Music Reviews

Born Ruffians Birthmarks

(Yep Roc / Paper Bag) Buy it from Insound Rating - 8/10

How refreshing to see Born Ruffians return to form after the lackluster Say It (2010). While less enticingly gritty than their 2007 debut, Red, Yellow & Blue, their newest release doesn't suffer from its higher production value. The glossier sheen is more marketable, more immediately palatable. My own predilections for lo-fi aside, this polished iteration offers more musical layers to wade through, a mish-mash of of styles with a cogent through-line -- Mitch DeRosier's fantastic and creative bass lines. But I'll get to that later.

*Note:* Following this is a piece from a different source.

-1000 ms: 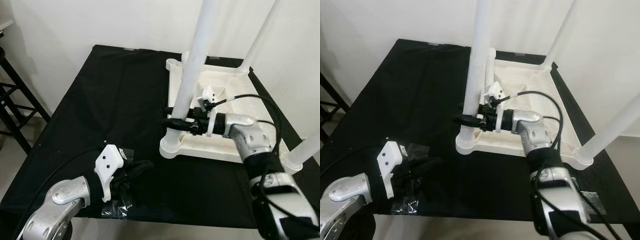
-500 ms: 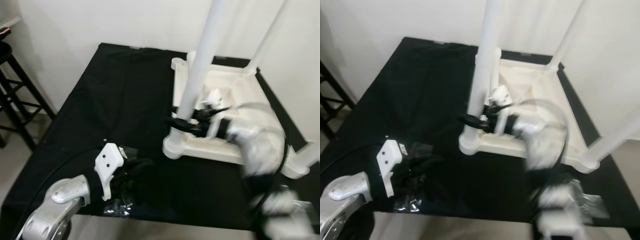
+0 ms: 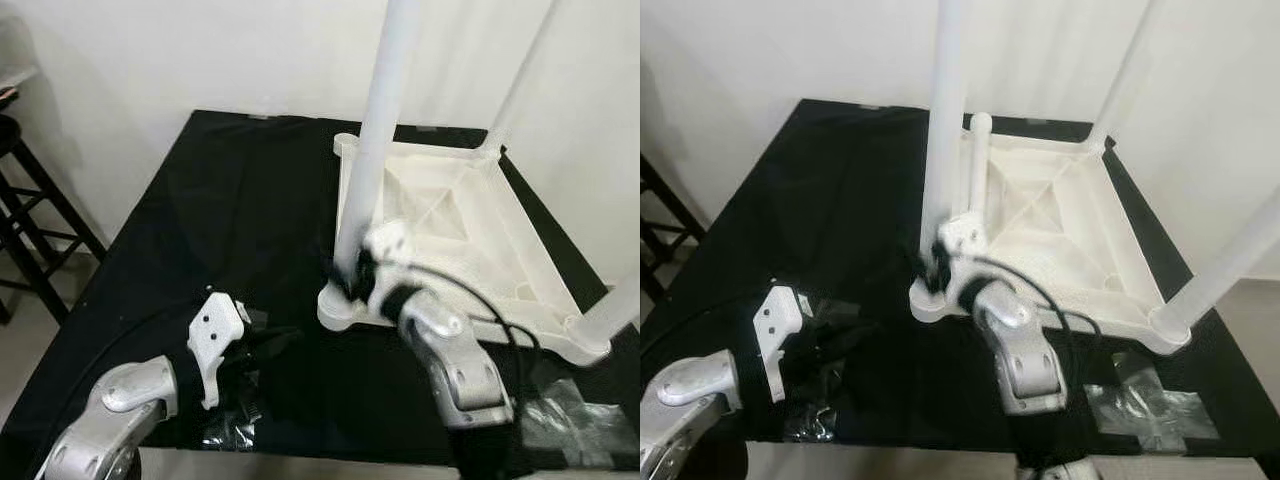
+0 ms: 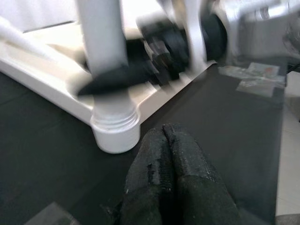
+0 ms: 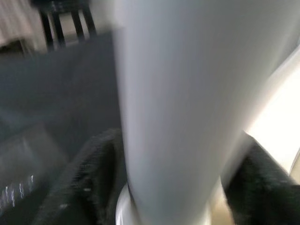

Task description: Building children table

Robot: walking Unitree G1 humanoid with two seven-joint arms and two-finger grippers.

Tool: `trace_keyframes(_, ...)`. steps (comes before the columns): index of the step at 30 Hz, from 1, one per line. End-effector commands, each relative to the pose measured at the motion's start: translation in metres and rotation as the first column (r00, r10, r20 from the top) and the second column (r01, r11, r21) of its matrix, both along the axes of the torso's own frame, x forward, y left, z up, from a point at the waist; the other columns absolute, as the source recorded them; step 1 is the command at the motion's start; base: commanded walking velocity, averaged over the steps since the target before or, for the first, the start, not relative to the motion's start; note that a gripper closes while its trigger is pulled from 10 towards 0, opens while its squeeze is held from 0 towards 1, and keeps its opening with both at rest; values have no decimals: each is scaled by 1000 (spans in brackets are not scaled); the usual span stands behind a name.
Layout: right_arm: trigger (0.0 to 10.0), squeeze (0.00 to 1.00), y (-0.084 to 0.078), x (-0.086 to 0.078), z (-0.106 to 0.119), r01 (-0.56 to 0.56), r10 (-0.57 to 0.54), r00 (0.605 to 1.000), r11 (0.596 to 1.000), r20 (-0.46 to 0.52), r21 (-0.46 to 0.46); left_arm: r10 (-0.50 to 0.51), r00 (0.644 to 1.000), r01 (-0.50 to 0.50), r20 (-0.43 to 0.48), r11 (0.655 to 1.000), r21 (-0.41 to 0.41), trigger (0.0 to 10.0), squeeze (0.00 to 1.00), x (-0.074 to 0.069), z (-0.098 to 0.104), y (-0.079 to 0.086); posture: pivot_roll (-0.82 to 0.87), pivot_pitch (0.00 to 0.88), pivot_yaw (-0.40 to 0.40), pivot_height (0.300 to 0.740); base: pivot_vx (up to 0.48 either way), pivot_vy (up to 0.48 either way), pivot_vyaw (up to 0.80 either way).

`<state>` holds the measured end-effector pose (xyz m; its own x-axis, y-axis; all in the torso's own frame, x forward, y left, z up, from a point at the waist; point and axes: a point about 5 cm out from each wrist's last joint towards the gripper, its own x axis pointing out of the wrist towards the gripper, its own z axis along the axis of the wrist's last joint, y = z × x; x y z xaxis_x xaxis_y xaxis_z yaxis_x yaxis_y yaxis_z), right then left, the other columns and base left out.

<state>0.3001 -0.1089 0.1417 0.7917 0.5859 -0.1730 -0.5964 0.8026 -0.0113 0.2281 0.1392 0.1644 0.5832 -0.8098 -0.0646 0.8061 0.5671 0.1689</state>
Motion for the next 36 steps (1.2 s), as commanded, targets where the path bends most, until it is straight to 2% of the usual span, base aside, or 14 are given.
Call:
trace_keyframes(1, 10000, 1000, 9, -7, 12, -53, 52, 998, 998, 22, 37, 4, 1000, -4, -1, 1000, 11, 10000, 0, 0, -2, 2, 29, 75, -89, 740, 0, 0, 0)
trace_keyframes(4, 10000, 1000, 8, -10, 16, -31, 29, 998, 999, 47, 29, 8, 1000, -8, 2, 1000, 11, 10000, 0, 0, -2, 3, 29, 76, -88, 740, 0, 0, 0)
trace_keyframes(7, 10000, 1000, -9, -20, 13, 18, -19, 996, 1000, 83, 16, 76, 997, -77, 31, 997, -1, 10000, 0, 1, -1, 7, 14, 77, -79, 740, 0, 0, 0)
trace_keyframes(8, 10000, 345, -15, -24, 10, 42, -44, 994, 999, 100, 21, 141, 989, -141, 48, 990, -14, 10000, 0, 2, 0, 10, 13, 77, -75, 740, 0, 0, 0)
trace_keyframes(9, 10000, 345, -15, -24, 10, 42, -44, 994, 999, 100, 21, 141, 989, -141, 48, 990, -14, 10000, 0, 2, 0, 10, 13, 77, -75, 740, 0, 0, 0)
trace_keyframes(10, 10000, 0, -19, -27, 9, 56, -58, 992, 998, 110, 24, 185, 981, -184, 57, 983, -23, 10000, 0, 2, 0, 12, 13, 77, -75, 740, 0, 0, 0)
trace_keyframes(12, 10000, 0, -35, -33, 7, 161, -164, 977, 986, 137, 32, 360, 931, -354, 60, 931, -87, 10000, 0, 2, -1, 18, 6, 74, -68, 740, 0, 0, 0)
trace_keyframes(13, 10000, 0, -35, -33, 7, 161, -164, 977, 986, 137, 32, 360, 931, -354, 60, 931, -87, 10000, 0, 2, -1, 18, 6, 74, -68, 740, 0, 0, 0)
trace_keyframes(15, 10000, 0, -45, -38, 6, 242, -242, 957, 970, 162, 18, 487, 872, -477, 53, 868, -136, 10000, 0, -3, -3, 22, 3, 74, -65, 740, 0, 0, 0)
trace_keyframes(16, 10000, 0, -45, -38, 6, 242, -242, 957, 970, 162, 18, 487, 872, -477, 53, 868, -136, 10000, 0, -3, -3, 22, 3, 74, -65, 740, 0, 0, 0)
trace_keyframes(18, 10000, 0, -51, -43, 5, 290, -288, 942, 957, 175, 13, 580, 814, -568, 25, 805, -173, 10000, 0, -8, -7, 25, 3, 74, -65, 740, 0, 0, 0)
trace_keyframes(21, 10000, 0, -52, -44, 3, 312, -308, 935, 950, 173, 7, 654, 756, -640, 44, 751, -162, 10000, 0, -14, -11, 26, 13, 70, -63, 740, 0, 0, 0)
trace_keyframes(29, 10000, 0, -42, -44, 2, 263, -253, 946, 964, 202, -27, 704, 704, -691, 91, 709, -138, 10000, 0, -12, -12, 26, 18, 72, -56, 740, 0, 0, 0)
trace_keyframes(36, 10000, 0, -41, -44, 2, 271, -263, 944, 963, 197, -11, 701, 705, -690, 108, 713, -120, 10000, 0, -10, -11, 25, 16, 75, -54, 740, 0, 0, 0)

Birthmarks' charm lies in its comforting familiarity. Listening to the album is a smile-inducing scavenger hunt of influences. Vocally, the harmonies of opening track Needle are reminiscent of Fleet Foxes, while Luke LaLonde on his own may give off more of a Strokes feeling, or perhaps Clap Your Hands Say Yeah. Maybe the overall vibe is a little Devendra Banhart and Paul Simon (try With Her Shadow on for size) mixed in with the less obnoxious parts of Vampire Weekend (sorry guys, I may be the only one who isn't a fan). LaLonde himself reminds us that proudly showcasing influences doesn't have to be derivative: "I belong to no one/A song without an album/Long forgotten maxim/spoken to the sea." No, he's probably not talking about his music, but it's a nice coincidence. 

Lyrically and musically, this album is such a testament to the anxiety of young adulthood. Breaking it down, Permanent Hesitation is a clear stand out. What a perfect anthem for the uncertainty of young love in this post-romantic world, where twenty-somethings so often feel like middle schoolers, crushing hard without an attention span. How often have we ourselves wondered, "Is it cheating if I call you sweetheart?/Is it cheating if you call me your man?/I'm receiving wayward glances from your wandering eye/and pretending not to know you're there." The chipper, intoxicating jangle seals the deal. A song about modern non-romance should sound happy. It's exactly that permanent hesitation that makes our constant emotional flitting around so sexy and exciting.

It's funny and somehow so appropriate that an album full of heartbreak and lust and uncertainty is set to such catchy, uplifting melodies. As my own twenties come to a close, I feel like I can look back on them through the lens of Birthmarks (where even the name implies just the right sort of inherent inextricability). This was my life, these are the words that represent it, but it wasn't a melancholy time, and the lyrics don't deserve a maudlin backdrop. Here comes Cold Pop with its awkward erection ("Now you're shaking slow/Lipstick and eye shadow/As I go below..."), reminding us of the awkwardness of casual sex and how hard it is to keep feelings out of it. Rage Flows is another one I keep coming back to. An electrifying bass riff reels in its prey, pulling it in to an cacophonous climax: "You're never gonna live one second of life/Until you let your rage flow/Swap it for the paranoia." Another set of sad and angry overlapping an infectious dance beat. What could be more emblematic of youth?

And taking us through the labyrinth of emotions and influences and anxiety is the foundationally strong bass line; we follow it like an unraveling yarn from the soft opening harmonies, pulsing through the hard rock chorus on 6-5000, picking up the pop on the toe-tapping Ocean's Deep. A comforting constant, it never lets us stray too far into our own histories. Born Ruffians have their own stories to share, so reminiscent of our own but still uniquely theirs. It has to be purposeful that the bass fades away on the last and most ethereal track, Never Age. Maybe it's a bit heavy-handed, but it rounds out the message so well: "Stay with me, never age." Hold on to the weirdness of youth. Remember how good it felt, even when it didn't. It's what made you who you are.